Reputation: 23
Is there an optimal data structure to transfer data using cudamemcopy(... , devicetohost)? I've found that arrays work a lot faster than structs. Is there a reason for this and is there a more optimal method?
edit -
It seems that my timing wasn't being recorded correctly. The amount of time for the structs and arrays should be about equal. I will try using the cuda events api to record the time.
Upvotes: 0
Views: 143
Reputation: 8038
Personally, I am skeptical that the performance difference is due to the copy.
Perhaps your data structure is being aligned in a way that there are empty gaps.
A second cause could be due to memory page alignment handling. When you get memory using malloc it can be fragmented similar to the layout of the Windows filesystems.
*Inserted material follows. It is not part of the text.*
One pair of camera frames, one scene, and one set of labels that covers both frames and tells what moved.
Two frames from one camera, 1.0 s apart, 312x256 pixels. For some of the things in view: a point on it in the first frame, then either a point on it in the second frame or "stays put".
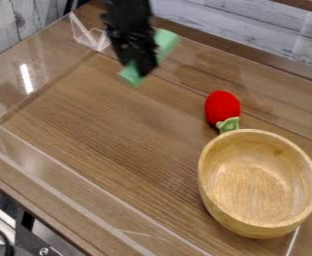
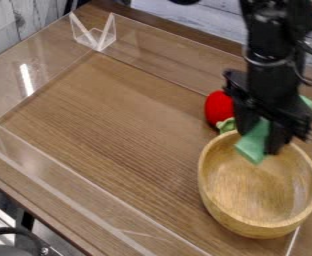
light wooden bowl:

The level of fragmentation can very, but it is not unreasonable to say that if you do a single call to malloc you get memory that is continuously aligned, while if you do many calls, you can get memory with gaps.
CUDA's memory copy has to deal with this additional overhead by checking the pages one by one and manually moving them to the GPU.
The real solution to your problem will be using cudaMallocHost
to allocate memory that the CPU doesn't have to worry about. Try doing this and see if it fixes your problem.
Upvotes: 0
Reputation: 21818
Structure-of-Arrays are usually better than Arrays-of-Structs when loading data from/to global memory into shared/registers when in the kernel. However, I don't think there is any performance difference between SoA and AoS when copying the data from/to host to/from device (in one big memcopy transaction). After all, the amount of data is the same.
The only exception is if some extra padding bytes are added at the end of the struct to achieve certain memory alignment of the elements of the AoS.
I think there might be some other reason why you are experiencing performance differences.
Upvotes: 1